Repeat, exactly as written, the line containing "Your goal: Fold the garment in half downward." and each line after it through the end of the data.

++++

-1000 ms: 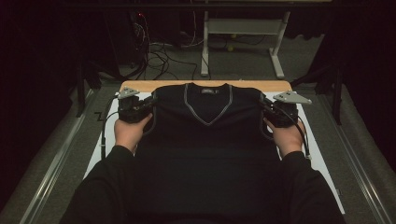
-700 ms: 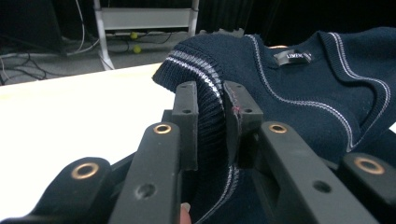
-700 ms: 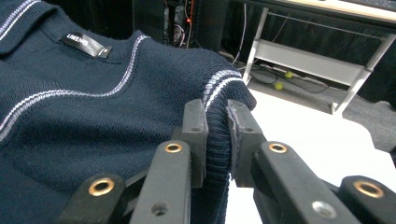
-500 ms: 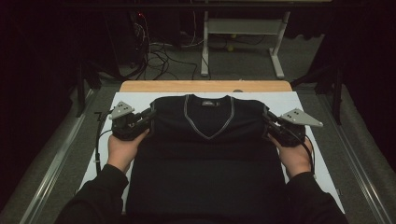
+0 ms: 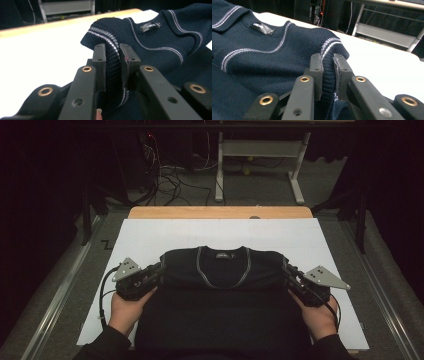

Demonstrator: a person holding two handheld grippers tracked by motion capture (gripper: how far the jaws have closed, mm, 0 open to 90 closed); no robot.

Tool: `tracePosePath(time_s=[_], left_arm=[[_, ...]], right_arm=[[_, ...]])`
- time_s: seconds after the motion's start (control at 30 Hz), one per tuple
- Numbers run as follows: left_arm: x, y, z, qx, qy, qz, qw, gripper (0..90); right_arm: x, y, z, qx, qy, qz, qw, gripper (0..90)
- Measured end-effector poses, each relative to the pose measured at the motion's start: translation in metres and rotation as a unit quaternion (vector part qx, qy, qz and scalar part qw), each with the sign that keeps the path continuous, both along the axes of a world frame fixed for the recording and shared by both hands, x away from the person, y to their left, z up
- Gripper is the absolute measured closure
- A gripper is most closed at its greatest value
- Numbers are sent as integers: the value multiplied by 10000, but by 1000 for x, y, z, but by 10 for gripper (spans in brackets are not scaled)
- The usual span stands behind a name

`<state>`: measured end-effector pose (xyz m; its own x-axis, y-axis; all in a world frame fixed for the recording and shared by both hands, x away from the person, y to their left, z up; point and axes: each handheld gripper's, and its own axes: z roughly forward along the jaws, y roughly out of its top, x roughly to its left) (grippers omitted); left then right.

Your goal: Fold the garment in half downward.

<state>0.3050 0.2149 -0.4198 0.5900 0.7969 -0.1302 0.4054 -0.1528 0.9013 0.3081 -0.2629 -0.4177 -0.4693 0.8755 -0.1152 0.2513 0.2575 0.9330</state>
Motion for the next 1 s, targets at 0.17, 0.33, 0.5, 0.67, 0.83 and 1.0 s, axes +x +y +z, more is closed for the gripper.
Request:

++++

### RESULT OF THE EXERCISE:
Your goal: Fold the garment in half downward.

<state>0.3050 0.2149 -0.4198 0.5900 0.7969 -0.1302 0.4054 -0.1528 0.9013 0.3081 -0.2629 -0.4177 -0.4693 0.8755 -0.1152 0.2513 0.2575 0.9330</state>
Motion for the next 1 s, targets at 0.17, 0.33, 0.5, 0.67, 0.83 and 1.0 s, axes +x +y +z, more is closed for the gripper.
Request:

What the exercise required is now complete.